TASK DATA:

....

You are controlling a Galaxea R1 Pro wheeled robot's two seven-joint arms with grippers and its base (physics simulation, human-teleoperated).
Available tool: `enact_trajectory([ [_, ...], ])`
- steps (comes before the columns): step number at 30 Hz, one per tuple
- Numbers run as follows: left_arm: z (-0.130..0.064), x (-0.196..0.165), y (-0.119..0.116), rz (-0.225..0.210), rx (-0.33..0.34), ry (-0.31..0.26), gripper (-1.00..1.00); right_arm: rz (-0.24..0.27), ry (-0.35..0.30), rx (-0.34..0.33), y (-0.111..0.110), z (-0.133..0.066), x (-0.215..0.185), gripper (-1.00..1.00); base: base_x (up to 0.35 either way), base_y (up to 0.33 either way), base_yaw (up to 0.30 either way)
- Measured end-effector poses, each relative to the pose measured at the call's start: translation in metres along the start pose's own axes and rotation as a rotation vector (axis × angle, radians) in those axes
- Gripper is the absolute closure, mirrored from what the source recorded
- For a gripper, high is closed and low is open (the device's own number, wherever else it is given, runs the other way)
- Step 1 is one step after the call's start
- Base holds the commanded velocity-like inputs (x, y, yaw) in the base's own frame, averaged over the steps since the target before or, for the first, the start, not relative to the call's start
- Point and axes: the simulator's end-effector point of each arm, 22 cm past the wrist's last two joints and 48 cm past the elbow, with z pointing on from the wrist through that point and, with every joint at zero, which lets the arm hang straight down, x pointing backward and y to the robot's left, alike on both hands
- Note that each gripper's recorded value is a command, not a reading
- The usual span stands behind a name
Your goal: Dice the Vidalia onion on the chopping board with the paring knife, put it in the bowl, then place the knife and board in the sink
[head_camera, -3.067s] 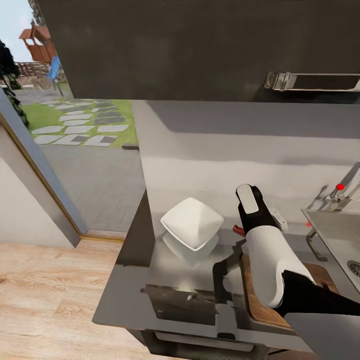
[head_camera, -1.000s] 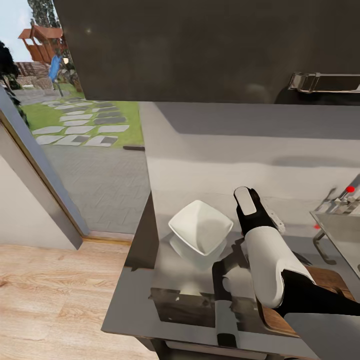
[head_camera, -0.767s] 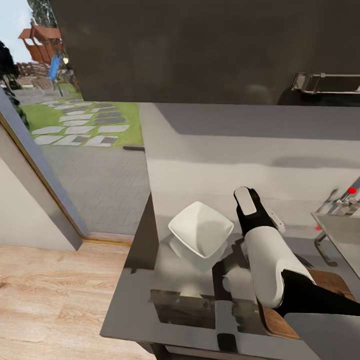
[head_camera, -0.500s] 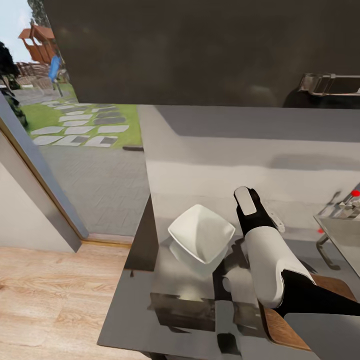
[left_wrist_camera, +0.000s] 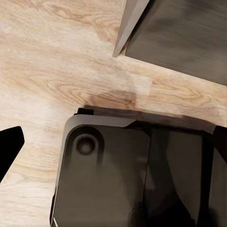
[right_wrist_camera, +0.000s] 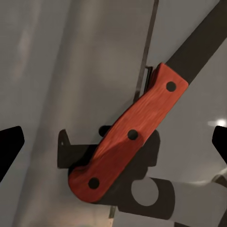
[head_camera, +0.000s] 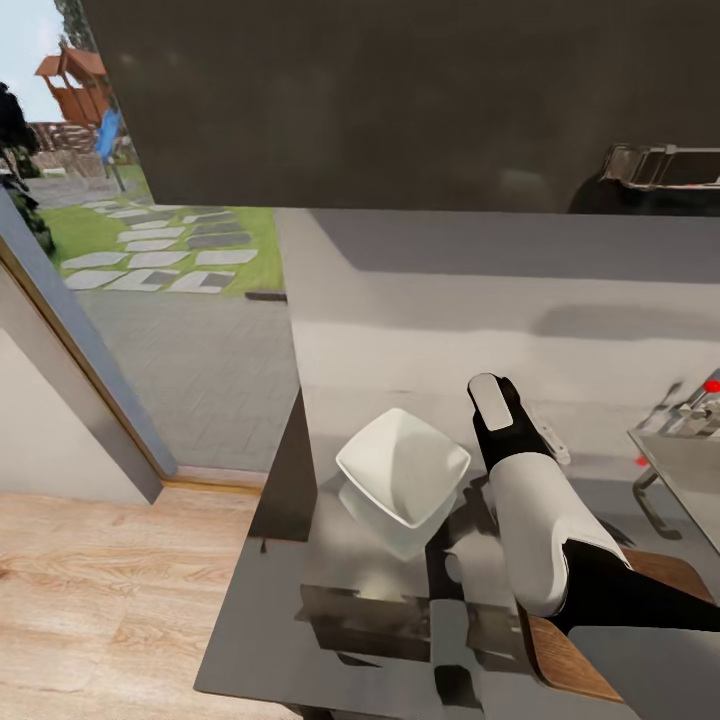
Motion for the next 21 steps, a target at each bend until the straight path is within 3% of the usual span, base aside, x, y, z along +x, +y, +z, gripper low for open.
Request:
enact_trajectory([
  [21, 0.0, 0.011, 0.002, -0.001, -0.006, 0.033, -1.0, -0.016, 0.004, 0.027, 0.0, 0.017, 0.01, -1.0, 0.0, 0.0, 0.0],
])
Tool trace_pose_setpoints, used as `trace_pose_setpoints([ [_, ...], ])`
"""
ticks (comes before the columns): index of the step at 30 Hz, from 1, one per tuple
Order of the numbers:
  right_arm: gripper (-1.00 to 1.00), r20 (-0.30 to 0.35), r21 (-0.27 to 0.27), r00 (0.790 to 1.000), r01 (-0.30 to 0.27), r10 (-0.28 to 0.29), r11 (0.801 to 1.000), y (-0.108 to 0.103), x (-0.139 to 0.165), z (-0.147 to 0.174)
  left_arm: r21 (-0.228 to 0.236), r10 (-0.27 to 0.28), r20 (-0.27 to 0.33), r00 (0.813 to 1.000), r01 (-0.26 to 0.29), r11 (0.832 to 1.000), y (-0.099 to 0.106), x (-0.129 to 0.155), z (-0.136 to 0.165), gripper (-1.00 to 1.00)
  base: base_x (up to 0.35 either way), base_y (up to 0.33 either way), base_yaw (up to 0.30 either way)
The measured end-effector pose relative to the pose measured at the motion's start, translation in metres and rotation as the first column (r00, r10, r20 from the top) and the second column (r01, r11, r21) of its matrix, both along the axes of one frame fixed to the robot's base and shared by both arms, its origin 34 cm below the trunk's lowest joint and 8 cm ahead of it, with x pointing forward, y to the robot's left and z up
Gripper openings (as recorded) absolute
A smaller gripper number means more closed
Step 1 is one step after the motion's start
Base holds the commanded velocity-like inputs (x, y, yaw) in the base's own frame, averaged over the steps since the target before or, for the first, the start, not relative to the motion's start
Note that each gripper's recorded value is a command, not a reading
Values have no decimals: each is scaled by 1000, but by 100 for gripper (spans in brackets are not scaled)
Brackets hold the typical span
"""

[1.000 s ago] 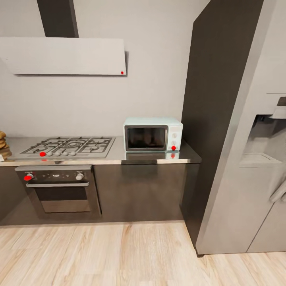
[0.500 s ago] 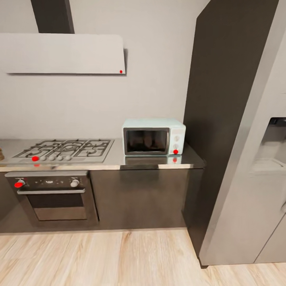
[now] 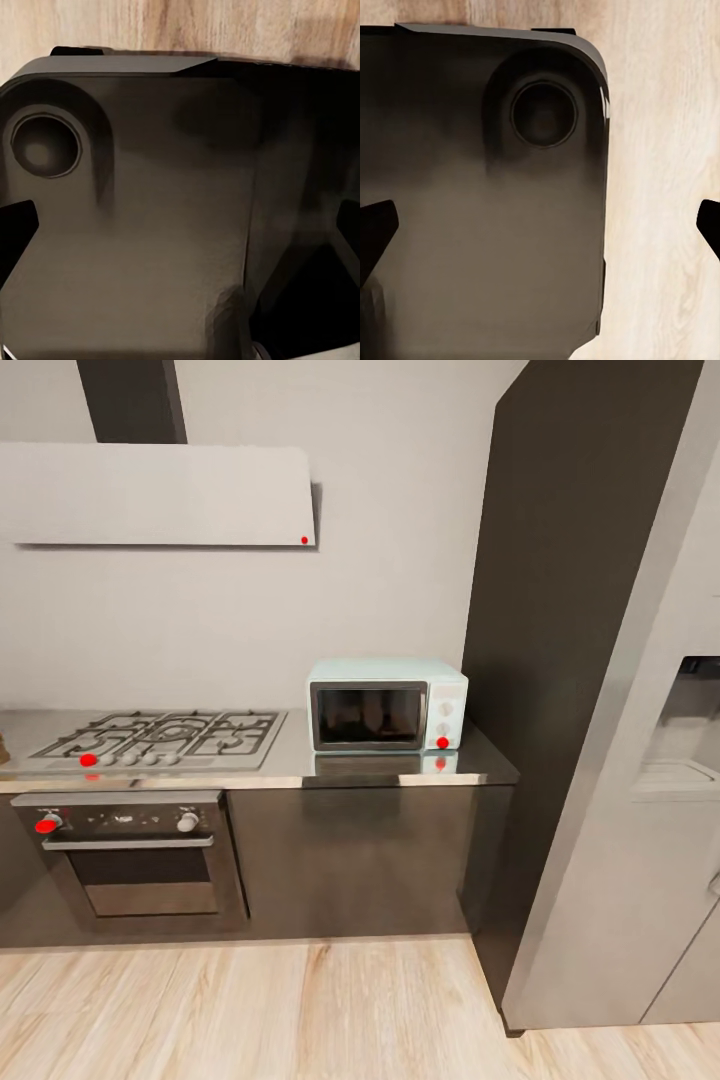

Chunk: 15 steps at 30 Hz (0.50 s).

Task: In the kitchen, take the popcorn bag from the countertop, put it into the microwave, and heat it until the popcorn is cooked so the cooked popcorn ends up inside the bag.

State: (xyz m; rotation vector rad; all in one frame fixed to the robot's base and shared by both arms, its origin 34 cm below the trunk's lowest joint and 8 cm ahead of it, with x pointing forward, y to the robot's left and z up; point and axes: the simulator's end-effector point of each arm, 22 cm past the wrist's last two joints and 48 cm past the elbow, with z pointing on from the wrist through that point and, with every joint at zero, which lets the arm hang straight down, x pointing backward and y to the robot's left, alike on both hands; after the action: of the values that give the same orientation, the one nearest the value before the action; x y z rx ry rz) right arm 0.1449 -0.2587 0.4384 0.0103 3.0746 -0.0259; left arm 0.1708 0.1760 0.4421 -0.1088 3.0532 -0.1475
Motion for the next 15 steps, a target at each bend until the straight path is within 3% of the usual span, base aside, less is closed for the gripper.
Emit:
trace_pose_setpoints([
  [8,100,0,-3,1000,3,-3,1000,-2,0,0,-2,-1,0,1000,1,1000,-1,0,0,100,23,0,0],
  [15,100,0,-1,1000,-1,1,1000,0,0,0,-3,-2,1,1000,2,1000,-2,0,0,100,267,0,0],
])
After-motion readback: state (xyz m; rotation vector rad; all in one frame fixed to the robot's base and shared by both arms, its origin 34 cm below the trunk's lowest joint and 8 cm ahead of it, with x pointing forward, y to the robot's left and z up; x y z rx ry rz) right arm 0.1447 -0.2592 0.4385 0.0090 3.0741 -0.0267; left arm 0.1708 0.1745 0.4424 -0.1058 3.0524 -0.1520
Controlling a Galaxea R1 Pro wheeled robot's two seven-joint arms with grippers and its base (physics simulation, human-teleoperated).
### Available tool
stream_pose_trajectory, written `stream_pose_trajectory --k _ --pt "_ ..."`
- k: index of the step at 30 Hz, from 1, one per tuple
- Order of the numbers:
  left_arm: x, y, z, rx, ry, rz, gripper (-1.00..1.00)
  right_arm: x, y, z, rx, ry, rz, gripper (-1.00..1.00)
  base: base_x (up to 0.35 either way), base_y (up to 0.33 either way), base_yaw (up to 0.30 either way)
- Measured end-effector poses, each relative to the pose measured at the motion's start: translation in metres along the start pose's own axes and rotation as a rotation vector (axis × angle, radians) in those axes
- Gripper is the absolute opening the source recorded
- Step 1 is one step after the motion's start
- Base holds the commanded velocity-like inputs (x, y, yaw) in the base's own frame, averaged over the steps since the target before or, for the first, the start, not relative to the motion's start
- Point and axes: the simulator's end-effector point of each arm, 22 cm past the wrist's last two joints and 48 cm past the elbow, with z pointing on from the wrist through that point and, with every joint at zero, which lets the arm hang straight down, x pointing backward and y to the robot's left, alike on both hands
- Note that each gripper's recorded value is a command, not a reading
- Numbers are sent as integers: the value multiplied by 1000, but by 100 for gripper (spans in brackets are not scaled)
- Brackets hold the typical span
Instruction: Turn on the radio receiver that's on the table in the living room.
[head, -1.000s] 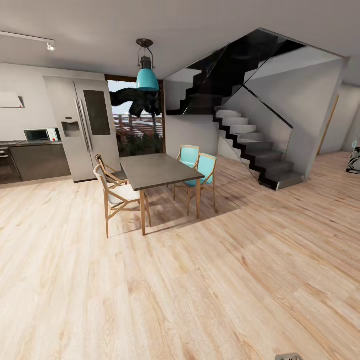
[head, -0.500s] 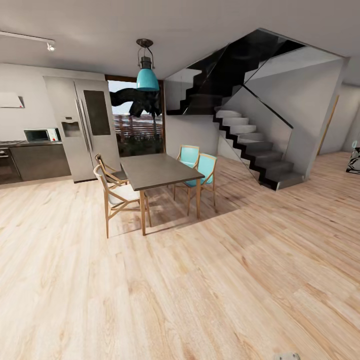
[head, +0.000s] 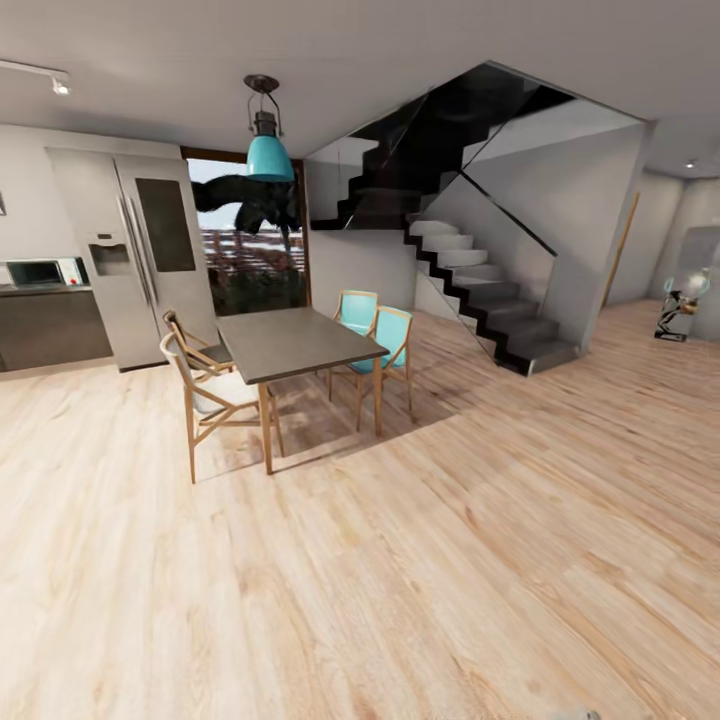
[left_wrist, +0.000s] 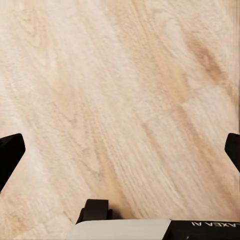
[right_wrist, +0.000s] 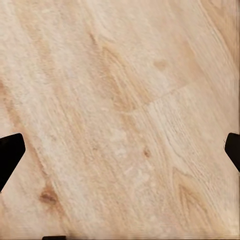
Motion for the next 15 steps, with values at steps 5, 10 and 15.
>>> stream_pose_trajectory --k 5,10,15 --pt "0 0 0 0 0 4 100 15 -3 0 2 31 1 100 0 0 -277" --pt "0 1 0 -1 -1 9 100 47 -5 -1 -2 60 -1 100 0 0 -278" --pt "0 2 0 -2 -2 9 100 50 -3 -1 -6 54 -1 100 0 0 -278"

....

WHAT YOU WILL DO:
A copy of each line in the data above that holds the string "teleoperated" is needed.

OUTPUT:
You are controlling a Galaxea R1 Pro wheeled robot's two seven-joint arms with grippers and its base (physics simulation, human-teleoperated).
Controlling a Galaxea R1 Pro wheeled robot's two seven-joint arms with grippers and its base (physics simulation, human-teleoperated).

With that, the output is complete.